## TASK DIRECTIONS
Below this sentence is a listing; return exactly its lines from the one with "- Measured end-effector" to the one with "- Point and", both kept, and nothing more.
(DATA FOR REVIEW begins)
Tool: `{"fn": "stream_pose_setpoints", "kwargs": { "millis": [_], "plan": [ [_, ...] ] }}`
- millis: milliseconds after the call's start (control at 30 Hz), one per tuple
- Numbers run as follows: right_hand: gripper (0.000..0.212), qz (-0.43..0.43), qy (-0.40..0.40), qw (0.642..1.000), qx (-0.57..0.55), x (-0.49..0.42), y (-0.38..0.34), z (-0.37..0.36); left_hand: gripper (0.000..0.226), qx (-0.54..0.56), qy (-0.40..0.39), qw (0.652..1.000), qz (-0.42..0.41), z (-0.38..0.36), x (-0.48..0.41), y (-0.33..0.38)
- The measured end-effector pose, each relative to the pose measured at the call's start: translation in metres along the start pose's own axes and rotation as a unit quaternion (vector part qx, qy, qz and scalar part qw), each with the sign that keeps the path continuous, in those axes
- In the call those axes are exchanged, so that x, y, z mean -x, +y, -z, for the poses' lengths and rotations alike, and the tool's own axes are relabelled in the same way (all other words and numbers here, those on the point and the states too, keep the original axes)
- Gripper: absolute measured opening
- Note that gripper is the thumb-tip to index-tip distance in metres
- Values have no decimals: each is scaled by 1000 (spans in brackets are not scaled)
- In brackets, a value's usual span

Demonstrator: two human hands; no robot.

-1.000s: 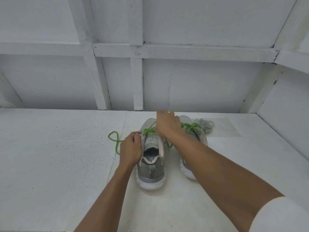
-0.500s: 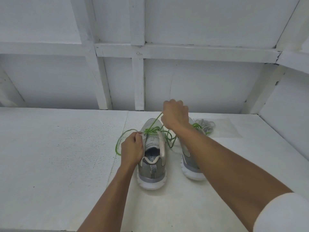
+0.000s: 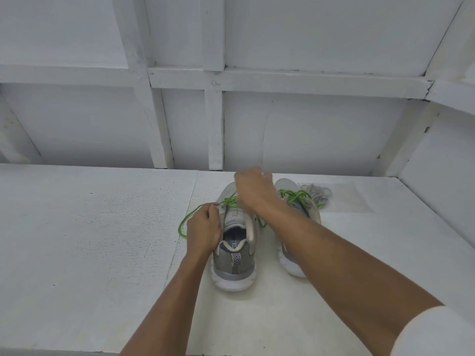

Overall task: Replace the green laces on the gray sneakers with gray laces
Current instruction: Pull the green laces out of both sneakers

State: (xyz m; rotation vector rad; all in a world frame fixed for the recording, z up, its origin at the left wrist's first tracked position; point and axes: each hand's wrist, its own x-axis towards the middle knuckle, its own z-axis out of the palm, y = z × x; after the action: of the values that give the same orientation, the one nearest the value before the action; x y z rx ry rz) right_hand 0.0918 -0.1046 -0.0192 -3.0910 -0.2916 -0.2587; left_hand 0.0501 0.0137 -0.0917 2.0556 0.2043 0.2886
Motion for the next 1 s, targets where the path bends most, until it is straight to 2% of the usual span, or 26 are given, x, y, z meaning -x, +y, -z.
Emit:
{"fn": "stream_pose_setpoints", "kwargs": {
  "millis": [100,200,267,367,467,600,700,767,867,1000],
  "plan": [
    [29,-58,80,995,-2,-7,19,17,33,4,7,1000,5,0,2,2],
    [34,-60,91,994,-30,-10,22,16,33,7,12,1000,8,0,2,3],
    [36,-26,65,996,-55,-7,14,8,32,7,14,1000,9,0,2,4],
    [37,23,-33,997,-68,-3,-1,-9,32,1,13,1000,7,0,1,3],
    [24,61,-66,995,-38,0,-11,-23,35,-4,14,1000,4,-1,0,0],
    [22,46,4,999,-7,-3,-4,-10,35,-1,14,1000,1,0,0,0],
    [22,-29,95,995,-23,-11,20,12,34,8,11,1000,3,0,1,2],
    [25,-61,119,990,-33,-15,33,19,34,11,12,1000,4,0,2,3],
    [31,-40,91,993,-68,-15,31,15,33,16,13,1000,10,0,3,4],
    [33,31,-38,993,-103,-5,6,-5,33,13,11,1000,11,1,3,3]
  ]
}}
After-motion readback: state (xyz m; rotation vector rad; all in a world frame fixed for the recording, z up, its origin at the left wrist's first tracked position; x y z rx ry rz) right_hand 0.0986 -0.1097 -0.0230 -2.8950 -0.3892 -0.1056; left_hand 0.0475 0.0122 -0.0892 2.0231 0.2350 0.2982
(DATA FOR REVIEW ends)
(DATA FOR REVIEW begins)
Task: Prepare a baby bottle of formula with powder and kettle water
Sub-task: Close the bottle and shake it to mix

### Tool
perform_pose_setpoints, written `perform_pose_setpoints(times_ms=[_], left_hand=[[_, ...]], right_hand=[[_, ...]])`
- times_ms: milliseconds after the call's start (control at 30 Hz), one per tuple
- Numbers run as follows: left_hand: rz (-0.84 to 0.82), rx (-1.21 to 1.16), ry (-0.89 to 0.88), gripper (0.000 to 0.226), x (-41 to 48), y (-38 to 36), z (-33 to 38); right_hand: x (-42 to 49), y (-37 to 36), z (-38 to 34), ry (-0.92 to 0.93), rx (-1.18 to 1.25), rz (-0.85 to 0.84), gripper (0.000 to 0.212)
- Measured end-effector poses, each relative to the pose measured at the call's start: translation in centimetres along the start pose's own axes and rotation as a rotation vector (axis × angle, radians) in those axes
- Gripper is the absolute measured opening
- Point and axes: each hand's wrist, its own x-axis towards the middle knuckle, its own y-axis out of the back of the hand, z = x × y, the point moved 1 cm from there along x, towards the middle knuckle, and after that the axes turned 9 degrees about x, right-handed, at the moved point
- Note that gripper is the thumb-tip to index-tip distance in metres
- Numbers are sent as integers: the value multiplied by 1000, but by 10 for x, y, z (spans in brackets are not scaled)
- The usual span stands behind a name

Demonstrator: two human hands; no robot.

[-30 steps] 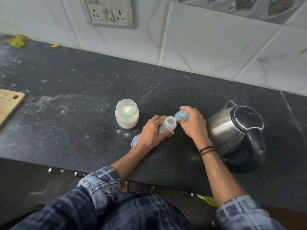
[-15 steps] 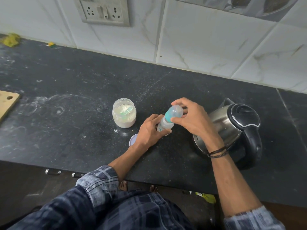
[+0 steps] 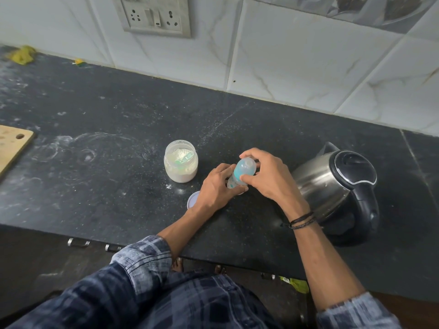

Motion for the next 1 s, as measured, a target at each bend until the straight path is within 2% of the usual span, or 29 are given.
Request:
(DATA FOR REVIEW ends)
## EXPECTED ANSWER
- Measured end-effector poses, each relative to the pose measured at the call's start: translation in centimetres along the start pose's own axes and rotation as a rotation vector (axis × angle, radians) in those axes
- Gripper is the absolute measured opening
- Point and axes: each hand's wrist, its own x-axis towards the middle knuckle, its own y-axis out of the back of the hand, z = x × y, the point moved 1 cm from there along x, towards the middle knuckle, and after that the axes turned 9 degrees about x, right-handed, at the moved point

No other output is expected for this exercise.